--- Assignment ---
Scan the lines below for "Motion" and copy the matches.

►

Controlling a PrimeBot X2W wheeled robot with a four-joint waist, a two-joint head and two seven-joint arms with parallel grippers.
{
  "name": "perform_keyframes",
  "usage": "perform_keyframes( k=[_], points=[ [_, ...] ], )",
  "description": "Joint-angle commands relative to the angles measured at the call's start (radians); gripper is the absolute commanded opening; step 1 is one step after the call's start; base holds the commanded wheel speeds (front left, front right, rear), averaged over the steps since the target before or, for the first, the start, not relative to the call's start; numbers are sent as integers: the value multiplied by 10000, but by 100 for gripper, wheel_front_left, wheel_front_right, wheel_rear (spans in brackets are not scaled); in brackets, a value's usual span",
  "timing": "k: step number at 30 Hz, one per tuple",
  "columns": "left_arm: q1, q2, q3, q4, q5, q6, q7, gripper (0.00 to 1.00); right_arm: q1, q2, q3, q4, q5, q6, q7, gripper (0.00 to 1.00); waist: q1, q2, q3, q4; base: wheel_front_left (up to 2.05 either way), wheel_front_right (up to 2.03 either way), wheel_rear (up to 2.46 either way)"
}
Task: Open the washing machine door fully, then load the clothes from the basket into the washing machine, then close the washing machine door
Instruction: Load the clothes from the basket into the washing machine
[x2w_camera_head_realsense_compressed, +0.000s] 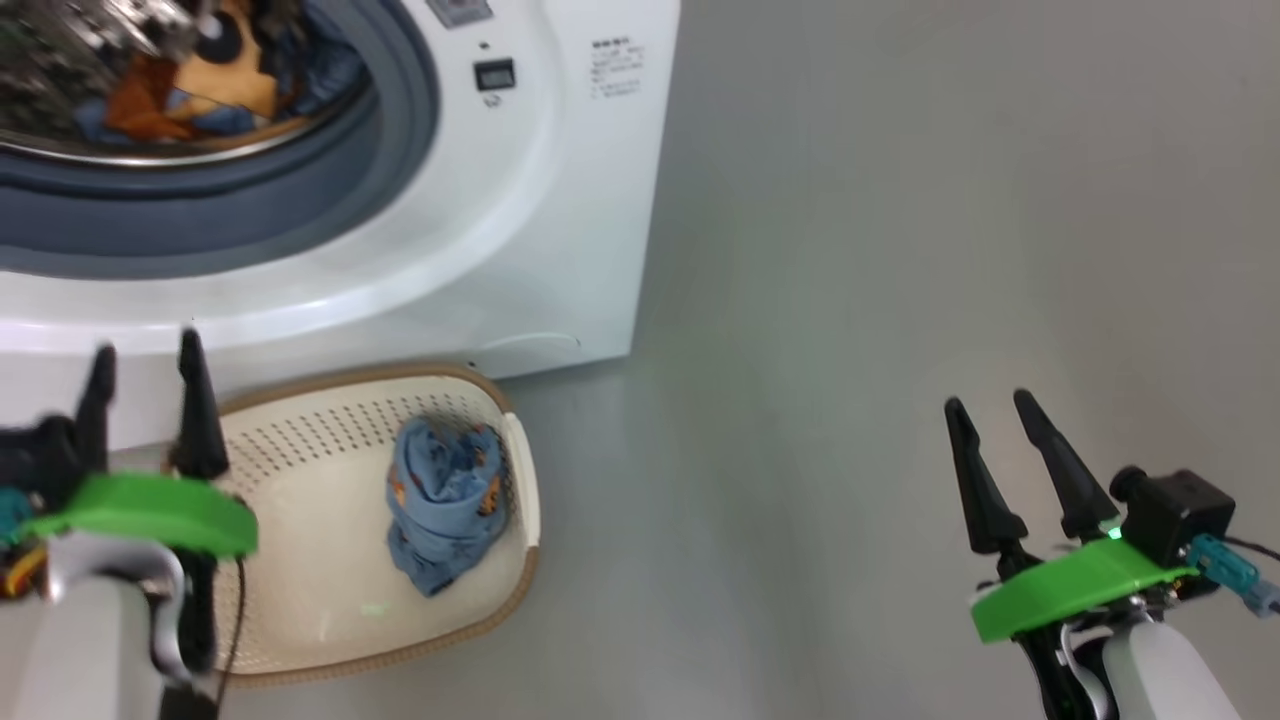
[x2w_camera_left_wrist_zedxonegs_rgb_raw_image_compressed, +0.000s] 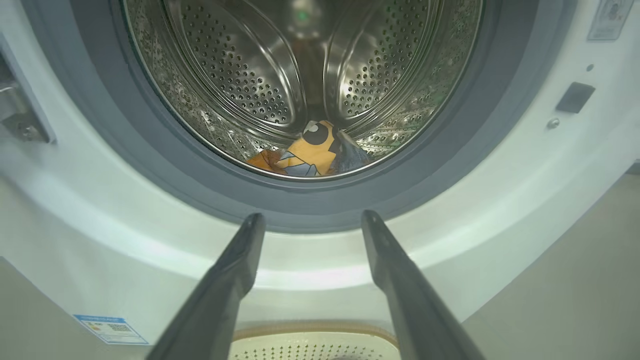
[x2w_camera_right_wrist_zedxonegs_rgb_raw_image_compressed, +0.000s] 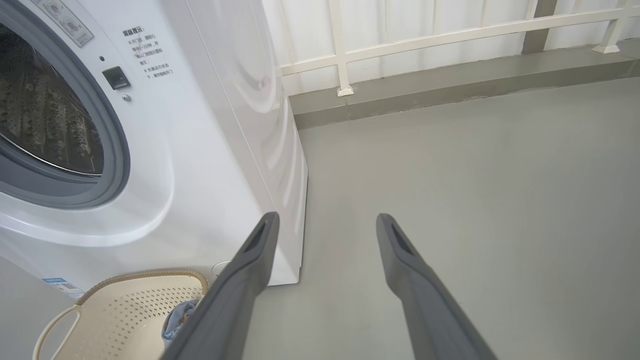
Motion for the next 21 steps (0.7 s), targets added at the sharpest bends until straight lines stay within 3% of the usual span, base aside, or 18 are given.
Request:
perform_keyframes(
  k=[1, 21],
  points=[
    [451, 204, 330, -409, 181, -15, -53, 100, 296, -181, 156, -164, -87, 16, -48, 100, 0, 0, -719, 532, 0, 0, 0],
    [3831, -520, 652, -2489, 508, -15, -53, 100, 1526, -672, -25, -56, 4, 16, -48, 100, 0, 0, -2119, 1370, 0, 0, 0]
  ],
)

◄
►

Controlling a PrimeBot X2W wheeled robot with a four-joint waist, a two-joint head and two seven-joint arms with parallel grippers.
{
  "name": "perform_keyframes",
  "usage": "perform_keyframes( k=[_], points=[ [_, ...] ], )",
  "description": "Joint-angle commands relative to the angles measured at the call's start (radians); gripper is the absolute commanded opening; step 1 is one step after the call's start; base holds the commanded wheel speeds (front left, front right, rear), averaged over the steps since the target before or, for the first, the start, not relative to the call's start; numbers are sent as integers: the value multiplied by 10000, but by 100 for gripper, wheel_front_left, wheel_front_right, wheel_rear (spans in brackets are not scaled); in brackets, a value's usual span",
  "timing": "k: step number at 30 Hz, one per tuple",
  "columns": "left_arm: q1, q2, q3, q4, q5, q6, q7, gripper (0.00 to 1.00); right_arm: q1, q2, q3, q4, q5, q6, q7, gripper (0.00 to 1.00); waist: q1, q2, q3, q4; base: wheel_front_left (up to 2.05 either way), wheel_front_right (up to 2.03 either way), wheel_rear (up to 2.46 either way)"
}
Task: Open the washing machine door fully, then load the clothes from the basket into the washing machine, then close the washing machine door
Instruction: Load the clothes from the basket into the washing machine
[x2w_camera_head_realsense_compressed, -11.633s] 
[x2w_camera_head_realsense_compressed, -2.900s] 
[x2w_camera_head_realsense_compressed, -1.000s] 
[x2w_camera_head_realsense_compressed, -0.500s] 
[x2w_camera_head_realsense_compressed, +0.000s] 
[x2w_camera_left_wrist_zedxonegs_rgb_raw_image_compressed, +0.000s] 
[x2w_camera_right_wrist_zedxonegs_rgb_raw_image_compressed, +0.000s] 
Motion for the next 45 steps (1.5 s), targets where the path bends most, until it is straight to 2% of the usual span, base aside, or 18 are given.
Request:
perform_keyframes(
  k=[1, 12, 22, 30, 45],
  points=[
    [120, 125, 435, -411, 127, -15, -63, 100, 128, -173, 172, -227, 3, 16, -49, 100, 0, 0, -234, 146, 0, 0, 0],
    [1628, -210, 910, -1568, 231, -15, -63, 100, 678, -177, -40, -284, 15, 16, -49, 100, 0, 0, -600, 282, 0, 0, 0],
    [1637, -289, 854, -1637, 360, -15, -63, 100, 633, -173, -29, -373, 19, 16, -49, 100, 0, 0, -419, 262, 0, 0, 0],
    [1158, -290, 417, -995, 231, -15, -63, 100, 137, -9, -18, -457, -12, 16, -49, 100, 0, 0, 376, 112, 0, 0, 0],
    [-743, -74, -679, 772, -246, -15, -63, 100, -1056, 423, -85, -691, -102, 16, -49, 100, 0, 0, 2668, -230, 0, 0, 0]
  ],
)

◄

--- Solution for this exercise ---
Motion for the next 21 steps (0.7 s), targets added at the sharpest bends until straight lines stay within 3% of the usual span, base aside, or 18 are given.
Motion for the next 45 steps (1.5 s), targets where the path bends most, until it is straight to 2% of the usual span, base aside, or 18 are given.

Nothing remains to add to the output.